No problems Me_Suz, I've moved it to the Parent's section 

Welcome to the forum! Several members have reported that the honeymoon period can last anything from a few weeks to several months, or even a couple of years. Very difficult to tell if the honeymoon is over and that is the cause of the rise in levels. It may be some other factor, such as you have described, that means that her insulin requirements have changed. What insulin regime is she on?


----------



## Hanmillmum (Jan 22, 2012)

Hi, welcome to the forum 

It would be really hard to pin point when my daughters honeymoon period was over, every so often she needs a bit more background insulin but that could too be down to growing and increasing weight with this. In the honeymoon period she was on nothing overnight (when injecting) and still has very small basal amounts at night compared to through the day. All a bit of guess work really as to what causes these changes.

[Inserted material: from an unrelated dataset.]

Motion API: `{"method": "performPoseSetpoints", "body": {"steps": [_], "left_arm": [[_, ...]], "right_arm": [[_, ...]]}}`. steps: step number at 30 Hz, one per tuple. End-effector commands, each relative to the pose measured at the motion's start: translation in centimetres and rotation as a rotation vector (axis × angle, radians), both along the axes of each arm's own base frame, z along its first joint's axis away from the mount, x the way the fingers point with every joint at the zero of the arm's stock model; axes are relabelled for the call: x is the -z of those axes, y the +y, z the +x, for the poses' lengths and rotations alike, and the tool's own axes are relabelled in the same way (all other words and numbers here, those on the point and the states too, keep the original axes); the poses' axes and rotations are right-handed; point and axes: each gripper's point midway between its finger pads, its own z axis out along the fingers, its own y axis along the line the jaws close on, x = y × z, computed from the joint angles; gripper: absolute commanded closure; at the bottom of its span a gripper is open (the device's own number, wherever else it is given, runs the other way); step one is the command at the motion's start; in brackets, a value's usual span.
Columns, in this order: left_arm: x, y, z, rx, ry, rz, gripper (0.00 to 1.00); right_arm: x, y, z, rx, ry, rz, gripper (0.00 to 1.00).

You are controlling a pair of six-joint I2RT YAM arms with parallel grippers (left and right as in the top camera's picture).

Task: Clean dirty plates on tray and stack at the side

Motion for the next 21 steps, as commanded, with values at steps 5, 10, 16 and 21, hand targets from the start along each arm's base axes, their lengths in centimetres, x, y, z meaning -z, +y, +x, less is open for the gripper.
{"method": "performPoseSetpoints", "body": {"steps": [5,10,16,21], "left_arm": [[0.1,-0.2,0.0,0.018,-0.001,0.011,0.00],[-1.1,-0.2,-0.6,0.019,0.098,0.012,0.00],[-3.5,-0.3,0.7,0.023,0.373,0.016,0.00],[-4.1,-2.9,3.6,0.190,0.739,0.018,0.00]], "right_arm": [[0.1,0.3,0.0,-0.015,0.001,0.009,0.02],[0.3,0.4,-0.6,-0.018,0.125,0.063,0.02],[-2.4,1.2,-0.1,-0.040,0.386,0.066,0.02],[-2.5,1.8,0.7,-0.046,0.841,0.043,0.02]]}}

How old is your daughter ?


----------



## Me_suz (Jan 22, 2012)

Northerner said:


> No problems Me_Suz, I've moved it to the Parent's section
> 
> Welcome to the forum! Several members have reported that the honeymoon period can last anything from a few weeks to several months, or even a couple of years. Very difficult to tell if the honeymoon is over and that is the cause of the rise in levels. It may be some other factor, such as you have described, that means that her insulin requirements have changed. What insulin regime is she on?

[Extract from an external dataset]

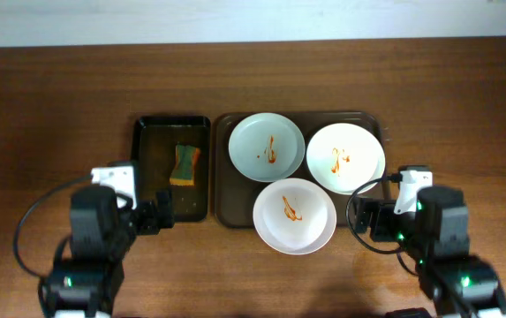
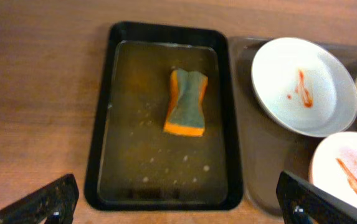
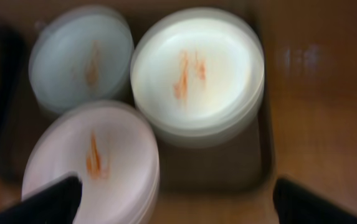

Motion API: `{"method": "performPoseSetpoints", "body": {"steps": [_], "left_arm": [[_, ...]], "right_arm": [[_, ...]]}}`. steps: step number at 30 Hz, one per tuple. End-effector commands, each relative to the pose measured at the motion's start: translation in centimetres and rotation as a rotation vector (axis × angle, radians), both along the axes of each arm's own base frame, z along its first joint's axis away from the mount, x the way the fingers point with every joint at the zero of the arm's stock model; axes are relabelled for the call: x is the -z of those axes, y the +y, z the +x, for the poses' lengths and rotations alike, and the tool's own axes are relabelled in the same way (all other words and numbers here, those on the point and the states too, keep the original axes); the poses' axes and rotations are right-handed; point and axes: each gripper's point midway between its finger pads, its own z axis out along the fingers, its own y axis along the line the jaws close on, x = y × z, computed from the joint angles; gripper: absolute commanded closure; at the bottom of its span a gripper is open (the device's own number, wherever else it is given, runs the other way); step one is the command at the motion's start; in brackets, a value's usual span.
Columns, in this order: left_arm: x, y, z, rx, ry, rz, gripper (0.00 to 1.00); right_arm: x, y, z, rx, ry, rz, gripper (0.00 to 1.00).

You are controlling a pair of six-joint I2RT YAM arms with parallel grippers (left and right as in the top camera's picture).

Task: Clean dirty plates on tray and stack at the side

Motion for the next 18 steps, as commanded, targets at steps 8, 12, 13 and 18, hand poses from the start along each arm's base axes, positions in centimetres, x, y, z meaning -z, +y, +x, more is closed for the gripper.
{"method": "performPoseSetpoints", "body": {"steps": [8,12,13,18], "left_arm": [[1.5,-2.5,7.4,0.121,0.265,-0.050,0.04],[6.0,-3.2,11.7,0.110,0.276,0.047,0.22],[8.1,-2.7,12.4,0.091,0.312,0.075,0.24],[14.9,-4.2,13.6,0.134,0.413,0.053,0.42]], "right_arm": [[1.7,2.2,2.9,-0.054,0.301,0.061,0.04],[2.4,2.3,2.9,-0.055,0.327,0.063,0.08],[2.4,2.3,2.9,-0.055,0.327,0.063,0.08],[2.4,2.2,3.0,-0.055,0.326,0.062,0.08]]}}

Hi, she's 12 nearly 13 and it's true, it's all guess work at the mo!


----------



## Me_suz (Jan 22, 2012)

Northerner said:


> No problems Me_Suz, I've moved it to the Parent's section
> 
> Welcome to the forum! Several members have reported that the honeymoon period can last anything from a few weeks to several months, or even a couple of years. Very difficult to tell if the honeymoon is over and that is the cause of the rise in levels. It may be some other factor, such as you have described, that means that her insulin requirements have changed. What insulin regime is she on?


Hi, thanks for reply and moving it! She's on injections, novo rapid and levemir. She was on 9 or 10 at night and ratio of 20 for meals- carb counting. We've been upping the levemir 11, 12 over last week and ratios down to 15 now 10 for meals. Will speak to nurse tomorrow. Just worrying as the highs are over 20!


----------



## trophywench (Jan 22, 2012)

Hiya, what about hormones, Mum?  or sickening for something?


----------



## MeanMom (Jan 23, 2012)

Hi Me_suz, 

My daughter will be 13 next week. Oh how we love hormones (growth and 'others' ) 

I would guess honeymoon over but to be honest I've given up trying to work out what causes weird numbers cause half the time it's a combination of things anyway. We just tend to deal with the numbers we are getting as we get them, being careful not to get carried away treating 'blips'

Your daughter is on same insulins as K - who is currently injecting 26 Levemir each night. Her ratios are 1 unit Novo to 4 carbs with breakfast, 1 unit to 6 with lunch, 1 unit to 5 with evening meal. Weekend ratios are different!

When is your daughter getting highs? If she is waking up higher than you would like (with K that would be anything over 7 on school day) than that probably means she needs to increase Levemir, which we would do one unit at a time (and watch carefully and/or test during night). Once you get the morning right (ish) you can work on tweaking the meal ratios. 

Of course she may be coming down with something but you still need to give get the extra insulin to bring her numbers down regardless of the cause(or I would) And ditto if it's the dreaded 'monthly's' but K has yet to officially experience  them (any day soon)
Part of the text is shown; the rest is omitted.